Immer mehr Bürgerinnen und Bürger aus anderen EU-Staaten kehren Deutschland nach kurzer Zeit wieder den Rücken. Wesentlicher Grund: Erfahrungen mit Diskriminierung. Das geht aus einer neuen Untersuchung des Sachverständigenrates für Integration und Migration hervor, die am Mittwoch vorgestellt wurde. Demnach gaben über 40 Prozent der Befragten an, in Deutschland schon einmal wegen ihrer Herkunft benachteiligt worden zu sein – sei es auf dem Wohnungsmarkt, bei der Arbeit oder im Alltag.

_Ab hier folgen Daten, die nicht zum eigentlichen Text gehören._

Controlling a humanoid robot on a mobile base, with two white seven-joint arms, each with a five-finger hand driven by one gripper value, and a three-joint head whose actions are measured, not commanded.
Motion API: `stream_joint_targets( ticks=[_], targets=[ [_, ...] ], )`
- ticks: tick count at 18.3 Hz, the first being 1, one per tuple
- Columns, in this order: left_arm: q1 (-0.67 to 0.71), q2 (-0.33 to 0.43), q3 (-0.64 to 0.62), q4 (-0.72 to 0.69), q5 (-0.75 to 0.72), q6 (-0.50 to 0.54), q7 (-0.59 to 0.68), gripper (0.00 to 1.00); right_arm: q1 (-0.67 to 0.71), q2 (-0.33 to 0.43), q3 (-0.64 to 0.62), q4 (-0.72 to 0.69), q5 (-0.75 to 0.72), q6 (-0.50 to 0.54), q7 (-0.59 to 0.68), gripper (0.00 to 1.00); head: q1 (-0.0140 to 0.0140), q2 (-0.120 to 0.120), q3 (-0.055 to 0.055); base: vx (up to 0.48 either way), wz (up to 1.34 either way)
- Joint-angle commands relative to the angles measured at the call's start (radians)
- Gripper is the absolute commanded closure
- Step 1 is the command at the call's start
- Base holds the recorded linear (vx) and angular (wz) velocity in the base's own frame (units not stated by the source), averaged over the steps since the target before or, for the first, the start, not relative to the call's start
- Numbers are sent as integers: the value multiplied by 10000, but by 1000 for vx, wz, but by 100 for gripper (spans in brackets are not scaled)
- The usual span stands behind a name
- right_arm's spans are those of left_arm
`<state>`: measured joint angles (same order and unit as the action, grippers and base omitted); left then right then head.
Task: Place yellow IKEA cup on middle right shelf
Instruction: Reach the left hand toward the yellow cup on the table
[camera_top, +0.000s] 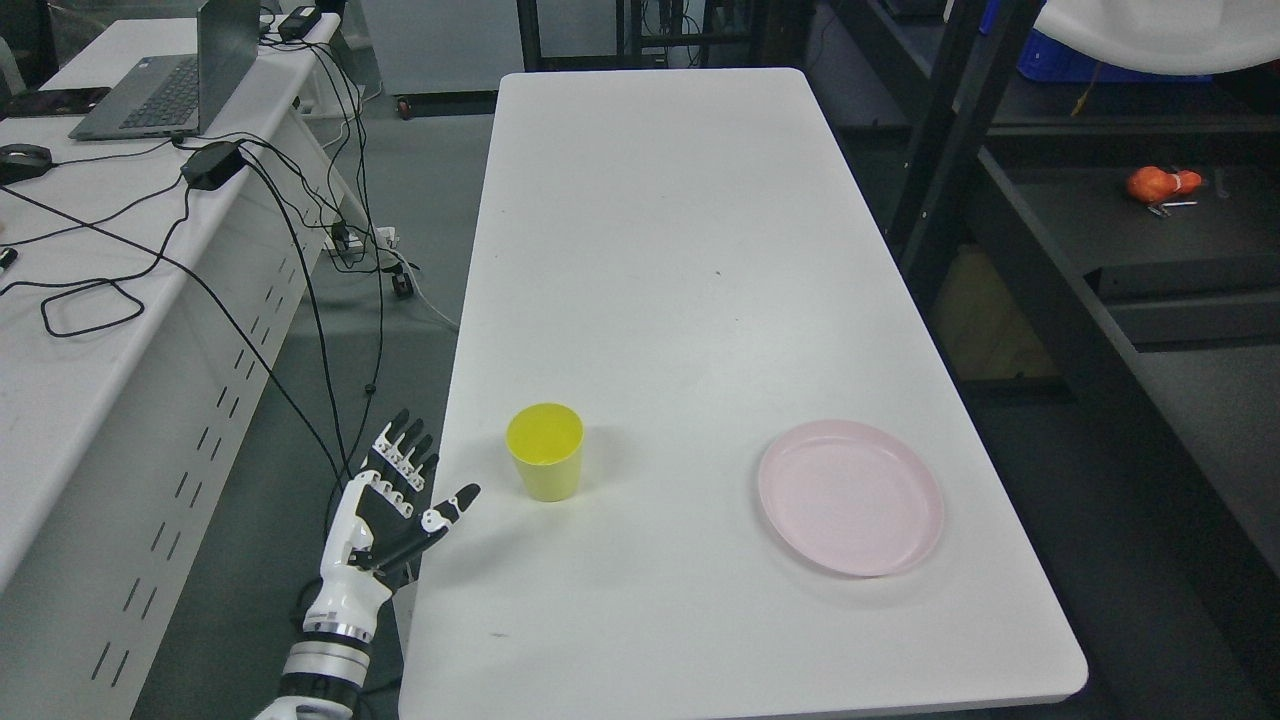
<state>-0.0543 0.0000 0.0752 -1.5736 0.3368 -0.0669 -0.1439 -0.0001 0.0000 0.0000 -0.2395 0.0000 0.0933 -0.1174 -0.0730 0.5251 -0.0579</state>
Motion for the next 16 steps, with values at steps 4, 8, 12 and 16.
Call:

Besonders betroffen sind Menschen aus Osteuropa und Südosteuropa. Sie berichten von Schwierigkeiten bei der Wohnungssuche, aber auch von Vorurteilen am Arbeitsplatz. Auch bürokratische Hürden und sprachliche Barrieren erschweren vielen die Integration. Nach Einschätzung der Studienautor:innen trägt diese Erfahrung maßgeblich dazu bei, dass viele EU-Bürger*innen Deutschland enttäuscht verlassen und sich eine Rückkehr in ihre Heimatländer vorstellen können.
Die Ergebnisse zeigen außerdem: Viele Betroffene verzichten aus Angst vor weiteren Nachteilen darauf, Diskriminierungsfälle offiziell zu melden. Expert:innen fordern angesichts der Zahlen mehr Anstrengungen bei der Antidiskriminierungsarbeit – auch, um Deutschland als attraktiven Arbeits- und Lebensort für EU-Bürger zu erhalten.
Fazit: Diskriminiererfahrungen sind ein ernstzunehmender Faktor für den Rückzug von EU-Bürgern aus Deutschland. Politik und Gesellschaft sind gefordert, schnell gegenzusteuern.